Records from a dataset
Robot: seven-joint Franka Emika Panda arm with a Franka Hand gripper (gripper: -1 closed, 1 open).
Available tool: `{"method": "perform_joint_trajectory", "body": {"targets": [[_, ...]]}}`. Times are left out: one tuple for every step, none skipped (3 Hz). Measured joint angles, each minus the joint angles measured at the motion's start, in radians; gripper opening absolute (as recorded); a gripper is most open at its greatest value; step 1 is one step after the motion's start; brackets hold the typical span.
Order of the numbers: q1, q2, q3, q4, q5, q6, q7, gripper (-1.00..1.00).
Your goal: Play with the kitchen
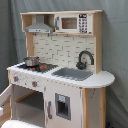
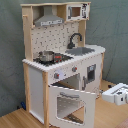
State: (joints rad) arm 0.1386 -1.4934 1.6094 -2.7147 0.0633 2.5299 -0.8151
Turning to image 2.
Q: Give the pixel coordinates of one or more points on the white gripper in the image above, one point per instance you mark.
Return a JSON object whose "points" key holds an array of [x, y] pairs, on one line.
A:
{"points": [[118, 94]]}

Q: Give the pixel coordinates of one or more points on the white oven door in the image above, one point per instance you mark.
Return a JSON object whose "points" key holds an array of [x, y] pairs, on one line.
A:
{"points": [[65, 101]]}

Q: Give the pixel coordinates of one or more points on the wooden toy kitchen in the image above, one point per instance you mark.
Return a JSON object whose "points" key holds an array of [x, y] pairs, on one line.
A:
{"points": [[38, 78]]}

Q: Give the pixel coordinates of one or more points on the white cabinet door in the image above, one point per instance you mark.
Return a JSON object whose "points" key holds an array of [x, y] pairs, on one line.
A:
{"points": [[91, 71]]}

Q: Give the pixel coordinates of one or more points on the red right stove knob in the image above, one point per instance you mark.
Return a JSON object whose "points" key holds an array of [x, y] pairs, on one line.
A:
{"points": [[74, 69]]}

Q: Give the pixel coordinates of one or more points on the red stove knob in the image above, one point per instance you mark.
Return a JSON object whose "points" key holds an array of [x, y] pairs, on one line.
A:
{"points": [[74, 69], [56, 75]]}

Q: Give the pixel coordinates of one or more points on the grey toy sink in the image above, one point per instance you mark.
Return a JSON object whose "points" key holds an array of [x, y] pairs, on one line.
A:
{"points": [[79, 51]]}

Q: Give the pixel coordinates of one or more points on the red left stove knob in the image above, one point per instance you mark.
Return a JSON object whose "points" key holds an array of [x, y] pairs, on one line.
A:
{"points": [[56, 75]]}

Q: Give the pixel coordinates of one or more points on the black toy faucet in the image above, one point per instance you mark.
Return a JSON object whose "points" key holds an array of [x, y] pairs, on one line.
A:
{"points": [[74, 39]]}

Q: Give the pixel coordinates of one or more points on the black toy stovetop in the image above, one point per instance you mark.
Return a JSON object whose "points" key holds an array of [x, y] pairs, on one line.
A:
{"points": [[58, 58]]}

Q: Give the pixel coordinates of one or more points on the silver toy pot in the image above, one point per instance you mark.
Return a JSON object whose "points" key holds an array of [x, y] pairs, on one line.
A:
{"points": [[46, 56]]}

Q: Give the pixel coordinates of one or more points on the toy microwave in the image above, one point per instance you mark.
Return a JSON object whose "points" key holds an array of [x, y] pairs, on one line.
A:
{"points": [[77, 11]]}

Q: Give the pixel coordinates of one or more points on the grey range hood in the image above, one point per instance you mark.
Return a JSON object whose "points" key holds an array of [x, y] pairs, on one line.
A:
{"points": [[48, 18]]}

PROBLEM TO SOLVE: Make a copy of each line in the records that has the word "with".

FINISHED TASK:
Robot: seven-joint Franka Emika Panda arm with a Franka Hand gripper (gripper: -1 closed, 1 open).
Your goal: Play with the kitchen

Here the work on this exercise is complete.